Connecticut Proposition

Polaris Project sent me this article from ctpost.com from Connecticut.

"News item: Stamford police raided a so-called massage parlor masquerading as a brothel last week.
Big deal, you might say. Happens all the time.
Perhaps. And that's the problem.
Every community around here has or has had one or more of these places lurking just beneath our day-to-day notice. We usually choose to ignore them.
It's odd. You'd think slavery would get more of a rise out of people.
Hyperbole? Not even close.
Every day, all over the nation, including Fairfield County, young women are forced into having sex with strangers for money -- usually under threat to themselves and their families.
Stamford police believe the massage parlor they raided Friday was a front for a place where illegal immigrants possibly worked as sex slaves.
The methodology is roughly the same for all: Recruiters bait impoverished women in their home countries with promises of riches to be had in the United States. They get the women here, provide them with false immigration documents and then inform them that they owe a huge debt for services rendered. You can figure out the rest.
It's fashionable today to call prostitution a victimless crime, one that should be legalized. Try telling that to the women caught in these monstrous operations.
The state legislature must take this problem more seriously, and change how we address it.
The first step actually should be decriminalization -- but only for the prostitutes themselves. Too often, it's the women forced to work in the local brothels who face the harshest legal penalties. They already are living lives of desperation. We should be helping them to escape their circumstances rather than making those circumstances worse with an arrest.
Next: The johns, who create the market for prostitution, often receive lesser charges than the prostitutes. Reverse that equation. Make the penalty for perpetuating the enslavement of others fit the crime.
Perhaps the specter of a few months in prison would reduce the client base. Too harsh? It's a cakewalk compared to the destroyed lives these men are funding with their dollars.
For the people who operate these rings, who force women into these lives, they're straight evil. Throw away the key.
Finally, crack down on landlords. Owners of properties used as brothels have to be pretty dense to not know what's going on there. The law currently holds them accountable, but barely. It's a misdemeanor to know prostitution is occurring on your property and not make a "reasonable effort" to stop it. That means any penalty won't even amount to a month's rent.
The only way to stop it is to force those who are guilty of those behaviors to change them.
To do less is an affront to everything we stand for, as people, as a state, as a nation."

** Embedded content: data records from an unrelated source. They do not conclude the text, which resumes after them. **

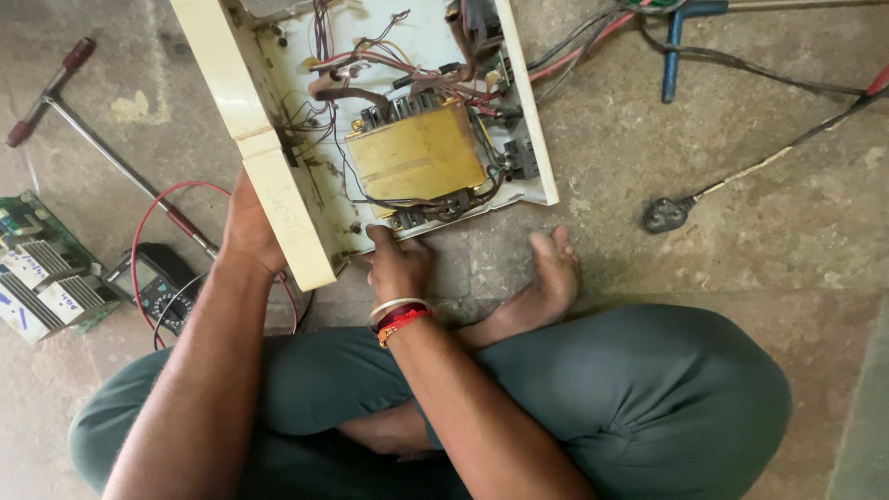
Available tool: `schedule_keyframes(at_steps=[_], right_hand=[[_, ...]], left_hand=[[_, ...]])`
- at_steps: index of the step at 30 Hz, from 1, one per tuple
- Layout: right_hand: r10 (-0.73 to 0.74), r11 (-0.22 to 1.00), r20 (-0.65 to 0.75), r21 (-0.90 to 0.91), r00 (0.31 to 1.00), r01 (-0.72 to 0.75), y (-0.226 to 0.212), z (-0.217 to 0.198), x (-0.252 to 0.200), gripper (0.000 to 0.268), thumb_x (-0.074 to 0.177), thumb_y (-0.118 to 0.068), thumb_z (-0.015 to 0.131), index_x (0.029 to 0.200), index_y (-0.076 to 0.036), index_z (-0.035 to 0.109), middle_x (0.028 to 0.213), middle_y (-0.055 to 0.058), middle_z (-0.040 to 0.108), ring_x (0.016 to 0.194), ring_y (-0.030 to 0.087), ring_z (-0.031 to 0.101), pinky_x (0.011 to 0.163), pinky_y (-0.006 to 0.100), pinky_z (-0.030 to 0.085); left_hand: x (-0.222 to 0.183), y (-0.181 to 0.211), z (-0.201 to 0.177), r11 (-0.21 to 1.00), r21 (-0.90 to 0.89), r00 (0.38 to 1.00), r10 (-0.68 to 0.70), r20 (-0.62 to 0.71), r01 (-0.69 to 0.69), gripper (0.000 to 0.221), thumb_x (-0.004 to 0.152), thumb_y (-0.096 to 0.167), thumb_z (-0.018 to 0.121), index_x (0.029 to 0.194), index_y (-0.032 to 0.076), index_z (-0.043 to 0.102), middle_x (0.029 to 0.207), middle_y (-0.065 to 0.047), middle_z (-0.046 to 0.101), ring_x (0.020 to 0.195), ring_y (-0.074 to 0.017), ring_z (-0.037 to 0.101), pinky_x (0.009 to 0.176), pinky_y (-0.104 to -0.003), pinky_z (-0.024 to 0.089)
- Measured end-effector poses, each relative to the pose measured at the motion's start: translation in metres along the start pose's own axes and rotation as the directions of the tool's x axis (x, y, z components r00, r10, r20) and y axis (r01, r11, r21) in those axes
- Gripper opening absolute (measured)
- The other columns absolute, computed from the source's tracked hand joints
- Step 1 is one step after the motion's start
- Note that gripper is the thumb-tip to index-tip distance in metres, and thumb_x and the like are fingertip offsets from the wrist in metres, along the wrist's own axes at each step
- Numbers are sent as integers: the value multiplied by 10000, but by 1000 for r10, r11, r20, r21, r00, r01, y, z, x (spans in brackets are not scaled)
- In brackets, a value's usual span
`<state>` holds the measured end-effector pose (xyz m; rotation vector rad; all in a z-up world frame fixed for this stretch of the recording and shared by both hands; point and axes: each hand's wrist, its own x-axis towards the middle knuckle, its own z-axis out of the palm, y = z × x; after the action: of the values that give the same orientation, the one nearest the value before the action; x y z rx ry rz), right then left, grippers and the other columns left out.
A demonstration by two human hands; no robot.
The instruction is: The person disassembles an electronic device housing by hand and using a screwdriver, and then attempts to reassemble the white plastic cover onto the internal chassis containing a transformer and circuit boards.
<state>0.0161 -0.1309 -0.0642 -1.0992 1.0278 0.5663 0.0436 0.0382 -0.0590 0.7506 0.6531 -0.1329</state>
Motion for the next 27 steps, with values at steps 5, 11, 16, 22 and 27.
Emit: schedule_keyframes(at_steps=[5, 11, 16, 22, 27], right_hand=[[-32, 998, -47, 55, 998, 35, -3, 4, -3, 264, 852, -208, 789, 876, 36, 693, 703, 58, 606, 508, 124, 469, 467, 292, 405], [-88, 986, -42, 142, 995, 93, -4, 7, -4, 205, 856, -215, 760, 915, -21, 743, 823, -9, 720, 643, 71, 613, 532, 259, 502], [-99, 980, -13, 172, 995, 99, -3, 9, -6, 186, 865, -189, 777, 898, -10, 742, 801, 7, 700, 605, 79, 586, 528, 266, 503], [-8, 990, -5, 143, 1000, 9, -9, 8, -9, 209, 854, -195, 796, 789, -39, 673, 611, -24, 539, 399, 71, 382, 368, 261, 286], [3, 994, -29, 106, 1000, 0, -17, 9, -15, 264, 847, -209, 792, 718, -42, 634, 551, -15, 506, 369, 85, 384, 355, 278, 259]], left_hand=[[10, -5, -20, 978, -171, 991, -112, 70, 122, 407, 1012, 397, 600, 1207, 48, 676, 1116, -97, 718, 948, -224, 719, 830, -380, 612], [27, -23, -47, 964, -224, 983, -166, -82, 144, 317, 1050, 353, 651, 1123, 53, 721, 1040, -108, 738, 874, -247, 719, 734, -389, 607], [29, -15, -55, 923, -328, 963, -247, -112, 199, 312, 1025, 337, 629, 1089, 48, 727, 1032, -117, 743, 848, -257, 721, 705, -396, 618], [24, -13, -54, 935, -344, 984, -137, -110, 92, 259, 1056, 264, 673, 1161, 33, 729, 1085, -122, 749, 904, -262, 731, 765, -396, 618], [28, 10, -46, 950, -275, 961, -70, 266, 145, 397, 946, 256, 814, 1235, 11, 698, 1170, -116, 748, 1012, -226, 744, 881, -363, 624]])
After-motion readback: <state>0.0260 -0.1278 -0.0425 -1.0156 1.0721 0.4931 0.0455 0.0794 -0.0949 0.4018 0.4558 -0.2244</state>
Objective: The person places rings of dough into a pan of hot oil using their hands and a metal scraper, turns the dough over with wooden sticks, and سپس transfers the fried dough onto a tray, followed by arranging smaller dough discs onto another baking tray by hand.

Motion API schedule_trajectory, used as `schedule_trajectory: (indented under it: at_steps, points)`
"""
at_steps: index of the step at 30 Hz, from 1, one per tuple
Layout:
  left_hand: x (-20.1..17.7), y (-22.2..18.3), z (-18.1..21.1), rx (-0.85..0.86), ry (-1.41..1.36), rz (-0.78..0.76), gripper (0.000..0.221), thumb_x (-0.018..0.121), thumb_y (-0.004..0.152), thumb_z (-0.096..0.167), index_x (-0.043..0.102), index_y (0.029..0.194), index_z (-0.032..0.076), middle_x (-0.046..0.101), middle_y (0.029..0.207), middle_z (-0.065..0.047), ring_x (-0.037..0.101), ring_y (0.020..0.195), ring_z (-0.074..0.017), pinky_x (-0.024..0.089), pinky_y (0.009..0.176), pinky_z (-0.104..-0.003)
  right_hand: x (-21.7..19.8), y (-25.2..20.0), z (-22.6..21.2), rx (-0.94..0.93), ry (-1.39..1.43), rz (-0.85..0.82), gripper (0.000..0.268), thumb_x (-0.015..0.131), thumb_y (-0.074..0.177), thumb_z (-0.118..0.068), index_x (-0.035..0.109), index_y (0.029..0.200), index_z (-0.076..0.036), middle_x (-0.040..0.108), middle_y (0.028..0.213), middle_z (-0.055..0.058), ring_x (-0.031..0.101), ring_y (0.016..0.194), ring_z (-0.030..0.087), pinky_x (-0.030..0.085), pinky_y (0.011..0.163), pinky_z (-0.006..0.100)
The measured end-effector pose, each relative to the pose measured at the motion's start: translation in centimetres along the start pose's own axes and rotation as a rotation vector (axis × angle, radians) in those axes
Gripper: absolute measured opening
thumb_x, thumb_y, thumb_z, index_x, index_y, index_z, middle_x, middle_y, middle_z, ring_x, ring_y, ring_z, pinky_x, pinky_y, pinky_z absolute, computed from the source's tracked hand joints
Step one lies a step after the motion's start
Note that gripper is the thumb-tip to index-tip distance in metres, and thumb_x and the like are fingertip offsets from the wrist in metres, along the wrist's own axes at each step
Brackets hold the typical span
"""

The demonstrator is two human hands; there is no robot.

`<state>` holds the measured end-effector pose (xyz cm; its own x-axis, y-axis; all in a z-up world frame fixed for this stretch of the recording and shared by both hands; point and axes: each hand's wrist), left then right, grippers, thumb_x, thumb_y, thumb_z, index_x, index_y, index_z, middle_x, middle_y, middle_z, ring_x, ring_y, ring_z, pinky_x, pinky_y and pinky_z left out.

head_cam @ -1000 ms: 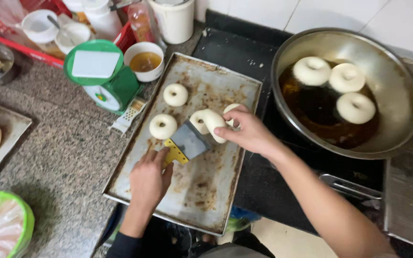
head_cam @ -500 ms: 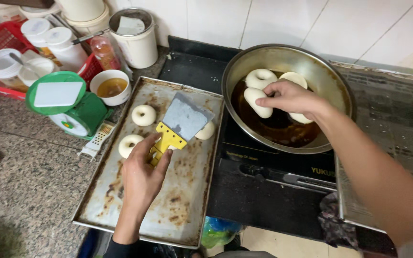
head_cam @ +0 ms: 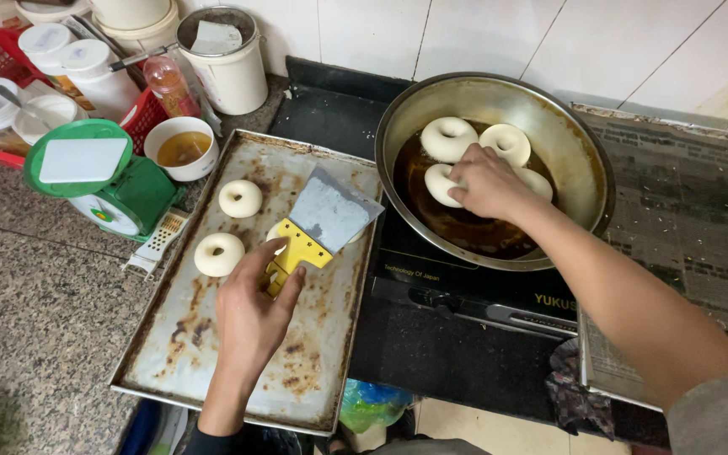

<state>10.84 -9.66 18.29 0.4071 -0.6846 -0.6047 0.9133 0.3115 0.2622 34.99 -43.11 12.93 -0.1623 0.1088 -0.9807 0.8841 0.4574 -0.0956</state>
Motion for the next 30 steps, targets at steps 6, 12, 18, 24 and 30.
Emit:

I say a great many "Amens" to this one.  We can't punish slaves for being enslaved.  Obviously that doesn't many any sense, and yet that's how our crime system operates because we think that prostitution is voluntary.  The very use of the word, "prostitution," rather than slavery, implies a choice.  For the great majority of prostitutes giving away their body is not a choice but pure slavery.  

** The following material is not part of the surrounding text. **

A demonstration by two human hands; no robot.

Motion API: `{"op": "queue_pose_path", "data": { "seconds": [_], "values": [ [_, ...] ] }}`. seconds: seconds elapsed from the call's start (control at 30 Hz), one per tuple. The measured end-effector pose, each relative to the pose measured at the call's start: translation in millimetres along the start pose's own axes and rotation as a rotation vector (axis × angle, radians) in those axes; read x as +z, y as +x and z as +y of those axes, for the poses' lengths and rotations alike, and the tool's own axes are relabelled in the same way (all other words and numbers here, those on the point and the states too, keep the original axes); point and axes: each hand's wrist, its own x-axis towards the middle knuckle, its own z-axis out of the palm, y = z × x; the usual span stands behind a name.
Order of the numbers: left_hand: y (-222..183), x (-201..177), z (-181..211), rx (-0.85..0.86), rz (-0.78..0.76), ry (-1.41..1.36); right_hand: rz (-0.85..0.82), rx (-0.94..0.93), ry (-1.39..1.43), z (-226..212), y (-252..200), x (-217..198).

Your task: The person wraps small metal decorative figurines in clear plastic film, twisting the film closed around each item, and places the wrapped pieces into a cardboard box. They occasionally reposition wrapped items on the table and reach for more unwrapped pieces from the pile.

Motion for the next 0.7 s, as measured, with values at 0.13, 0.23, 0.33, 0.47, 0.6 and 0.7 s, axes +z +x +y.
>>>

And we have to stop thinking that these things don't happen.  Just like we can't let the German people of the 1930's and 1940's off the hook for "not knowing" what the Nazis were doing (actually, we can't let Americans off the hook either.  All evidence points to our government having full knowledge of what was going on, and actually turning away Jews who were trying to escape before and during the war), we can't let anyone off the hook with the issue of slavery.  The landlords know, and the clients certainly know and are more numerous than we might think, and those of us who aren't directly involved have to stop looking the other way.  This is real and serious.  

Make sure that your Congressional representatives know that this is real and very, very serious.